Warning. This post has absolutely nothing to do with SQL Server.
What are Genetic Algorithms?
Genetic algorithms are a form of evolutionary computation, a branch of artificial intelligence that focuses on evolving effective or optimal solutions to difficult problems, based on the biological theory of evolution.
Genetic algorithms are, at their core, a search/optimisation technique. They are a way of finding maximum/minimum solutions to problems and, can be effective when there is no algorithmic solution to the problem. An example here would be the ‘Travelling Salesman’ problem.
Genetic algorithms work by taking an initial population of potential solutions (referred to as individuals), selecting a subset of the population that has the highest fitness then using that subset to generate a second generation. From the second generation again a subset with the highest fitness is selected and used to generate a third generation. This repeats until either the ‘fittest’ individual is considered a good enough solution, or until a certain number of generations have passed.
There are advantage to using genetic algorithms to solve problems over more traditional methods like hill climbing.
- Genetic algorithms can quickly produce good solutions though they may take a lot of time to find the best solution.
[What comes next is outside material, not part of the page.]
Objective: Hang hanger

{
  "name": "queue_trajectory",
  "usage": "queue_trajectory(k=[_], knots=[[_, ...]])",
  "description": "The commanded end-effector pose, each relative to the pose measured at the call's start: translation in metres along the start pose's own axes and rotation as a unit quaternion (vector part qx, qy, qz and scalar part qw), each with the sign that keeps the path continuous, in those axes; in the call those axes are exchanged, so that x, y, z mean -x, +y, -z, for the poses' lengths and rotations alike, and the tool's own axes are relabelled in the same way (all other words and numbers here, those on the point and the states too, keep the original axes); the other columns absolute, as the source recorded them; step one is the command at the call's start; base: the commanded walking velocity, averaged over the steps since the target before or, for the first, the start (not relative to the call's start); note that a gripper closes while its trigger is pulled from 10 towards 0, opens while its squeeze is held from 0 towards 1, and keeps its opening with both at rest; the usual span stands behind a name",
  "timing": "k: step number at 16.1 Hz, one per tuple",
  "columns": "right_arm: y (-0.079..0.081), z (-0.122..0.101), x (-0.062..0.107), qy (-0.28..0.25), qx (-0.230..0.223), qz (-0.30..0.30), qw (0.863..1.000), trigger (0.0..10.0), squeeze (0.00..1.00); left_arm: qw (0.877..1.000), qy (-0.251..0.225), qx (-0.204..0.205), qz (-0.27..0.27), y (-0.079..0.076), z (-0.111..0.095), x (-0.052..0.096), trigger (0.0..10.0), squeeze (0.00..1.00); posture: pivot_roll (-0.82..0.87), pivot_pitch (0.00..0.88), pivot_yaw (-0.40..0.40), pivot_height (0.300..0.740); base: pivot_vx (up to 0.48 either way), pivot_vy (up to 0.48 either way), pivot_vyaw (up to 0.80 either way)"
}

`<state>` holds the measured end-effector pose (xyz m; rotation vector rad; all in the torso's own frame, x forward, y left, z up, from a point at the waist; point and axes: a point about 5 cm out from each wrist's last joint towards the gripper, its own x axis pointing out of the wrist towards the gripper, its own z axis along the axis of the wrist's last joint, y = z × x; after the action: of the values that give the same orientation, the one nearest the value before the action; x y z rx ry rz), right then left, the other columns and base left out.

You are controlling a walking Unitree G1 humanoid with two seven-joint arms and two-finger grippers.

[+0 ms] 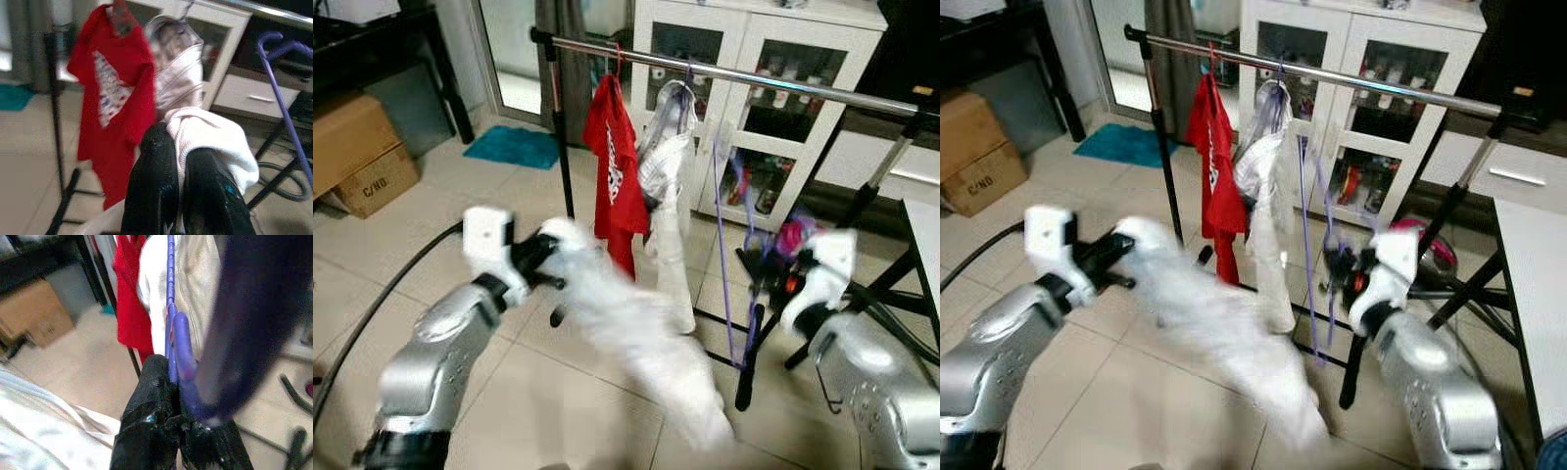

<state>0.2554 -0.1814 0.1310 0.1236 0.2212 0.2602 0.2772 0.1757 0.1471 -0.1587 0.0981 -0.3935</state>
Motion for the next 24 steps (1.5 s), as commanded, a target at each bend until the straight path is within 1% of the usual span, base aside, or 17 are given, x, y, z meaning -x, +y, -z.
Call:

This is a benefit when the problem is such that the absolute best solution is not necessary, just one that is ‘good enough’
- They are not susceptible to getting trapped by local maxima.
- They do not work on the entire search space one potential solution at a time, but rather work on populations of potential solutions, focusing towards more optimal areas of the search space.
A genetic algorithm will almost always find an optimal solution, given enough time. The main downside is that they may take a lot of time to find that optimal solution.